Kat is lying propped up against the couch pillows playing on his Gameboy in a state of absolute zombification when I open the front door.
It takes a second for his eyes to unglue themselves from the screen, his gaze seeming to move through water as he glances up at me. Then his eyebrows knit together, his expression a canvas of mingled horror and disgust in mild shades of disbelief.
“Nu-uh…”
I can’t help but start laughing.
“Is that a plaid tee-shirt dress? Where do you even find this stuff? Why did you change out of the black dress?”
“Just wanted to,” I say teasingly, pushing my hair back. “Why? Why are you so stuck on the black one anyway?”
He manages to keep his expression impassive and disinterested, as he says flatly, “When you only have two tolerable dresses in your entire wardrobe, I think it’s only natural for me to try to mitigate the suffering you inflict on my eyes.”
Hmm.
Not even the faintest vestige of embarrassment, color, or discomfiture shows on his face, and for some strange reason that bugs me - like an insistent light drizzle drumming on my psyche at 100 bpm.
What is with you, you little creep?
Taking the scrunchie off my wrist, I pile my hair up onto the top of my head and adjust the sleeve of the dress.
“That’s better.” I smirk, “My hair got in the way of the embroidery.
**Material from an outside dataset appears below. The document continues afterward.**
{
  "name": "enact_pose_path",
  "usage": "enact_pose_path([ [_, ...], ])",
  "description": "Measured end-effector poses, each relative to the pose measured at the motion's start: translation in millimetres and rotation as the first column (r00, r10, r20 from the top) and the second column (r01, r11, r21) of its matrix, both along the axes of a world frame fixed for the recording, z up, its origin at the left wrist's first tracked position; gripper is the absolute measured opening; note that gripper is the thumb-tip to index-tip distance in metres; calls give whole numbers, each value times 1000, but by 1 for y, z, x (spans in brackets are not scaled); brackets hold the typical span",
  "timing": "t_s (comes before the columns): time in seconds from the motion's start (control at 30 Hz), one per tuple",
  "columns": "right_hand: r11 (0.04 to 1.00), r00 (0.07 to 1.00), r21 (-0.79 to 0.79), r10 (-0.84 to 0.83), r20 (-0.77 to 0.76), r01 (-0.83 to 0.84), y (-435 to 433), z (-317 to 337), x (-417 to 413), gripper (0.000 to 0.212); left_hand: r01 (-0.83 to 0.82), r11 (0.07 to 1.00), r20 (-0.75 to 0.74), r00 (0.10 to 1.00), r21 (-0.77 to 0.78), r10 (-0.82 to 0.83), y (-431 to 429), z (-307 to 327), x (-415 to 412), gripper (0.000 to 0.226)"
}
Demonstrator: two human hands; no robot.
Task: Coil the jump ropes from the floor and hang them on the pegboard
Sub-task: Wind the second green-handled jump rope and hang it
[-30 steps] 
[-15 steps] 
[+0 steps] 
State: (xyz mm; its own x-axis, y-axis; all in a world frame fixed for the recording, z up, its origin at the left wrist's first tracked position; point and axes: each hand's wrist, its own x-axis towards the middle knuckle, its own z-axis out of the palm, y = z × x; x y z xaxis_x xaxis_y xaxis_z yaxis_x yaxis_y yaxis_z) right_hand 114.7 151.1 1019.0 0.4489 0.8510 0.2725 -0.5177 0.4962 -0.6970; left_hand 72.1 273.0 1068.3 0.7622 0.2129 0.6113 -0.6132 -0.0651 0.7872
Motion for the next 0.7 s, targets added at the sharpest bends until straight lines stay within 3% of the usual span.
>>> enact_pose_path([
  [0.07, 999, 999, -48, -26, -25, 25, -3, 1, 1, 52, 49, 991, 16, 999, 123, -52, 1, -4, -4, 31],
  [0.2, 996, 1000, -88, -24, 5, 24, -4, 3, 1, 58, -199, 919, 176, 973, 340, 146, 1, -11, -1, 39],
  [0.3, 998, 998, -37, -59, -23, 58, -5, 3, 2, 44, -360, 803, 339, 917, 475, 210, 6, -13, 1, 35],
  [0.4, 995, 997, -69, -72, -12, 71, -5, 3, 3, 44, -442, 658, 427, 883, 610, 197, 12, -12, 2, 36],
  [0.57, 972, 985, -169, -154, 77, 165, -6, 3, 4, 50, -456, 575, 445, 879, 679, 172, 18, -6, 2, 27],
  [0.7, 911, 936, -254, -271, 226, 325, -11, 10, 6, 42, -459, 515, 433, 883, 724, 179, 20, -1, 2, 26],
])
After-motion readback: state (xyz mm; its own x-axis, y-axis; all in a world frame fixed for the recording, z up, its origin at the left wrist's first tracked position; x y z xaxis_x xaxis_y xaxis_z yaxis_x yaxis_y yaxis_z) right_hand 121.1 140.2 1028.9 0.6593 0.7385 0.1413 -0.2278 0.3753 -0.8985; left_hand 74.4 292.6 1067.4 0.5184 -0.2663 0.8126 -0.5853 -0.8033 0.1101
Check it out, there are these little flowers around the sleeves.”
His mouth opens with an expression that reminds me of a muppet, if a muppet could be gorgeous, looking up at the ceiling like he’s searching for divine intervention.
“I know you’re doing this on purpose,” he raises his eyebrows, pressing against his temples with both fingers, “I know you’re doing this just because you KNOW it’ll make me angry.”
“Why on earth would it make you angry?” I laugh, shoving his shoulder as I plop down on the couch beside him. He rolls his eyes and shakes his head simultaneously.
“Okay, the dress itself doesn’t make me angry. You IN that dress sends me into a blind rage.”
But even as he says those words it happens - a fraction of a flash in his eyes so suppressed it seems far away, but I recognize it - latch onto it ever so delicately - like I’m catching a firefly- afraid to destroy it, pretending I don’t see…
“Well if it’s a blind rage then you’re fine cuz you don’t have to see it.”
“I enjoy being able to see, thank you,” he says flatly, annoyingly pushing against my forehead with one finger like I remember doing to Andrew ten thousand and one times. “It’s less of a ‘blind rage’ and more of a blinded-by-the-nightmare-that-is-that-dress rage. I would almost literally pay money to have you wear anything but that…”
He grows silent suddenly as I watch the realization dawn on him.
“Wait a minute! We’re going on a date! Eres loca?!!! You meant to go out in public in that abomination?”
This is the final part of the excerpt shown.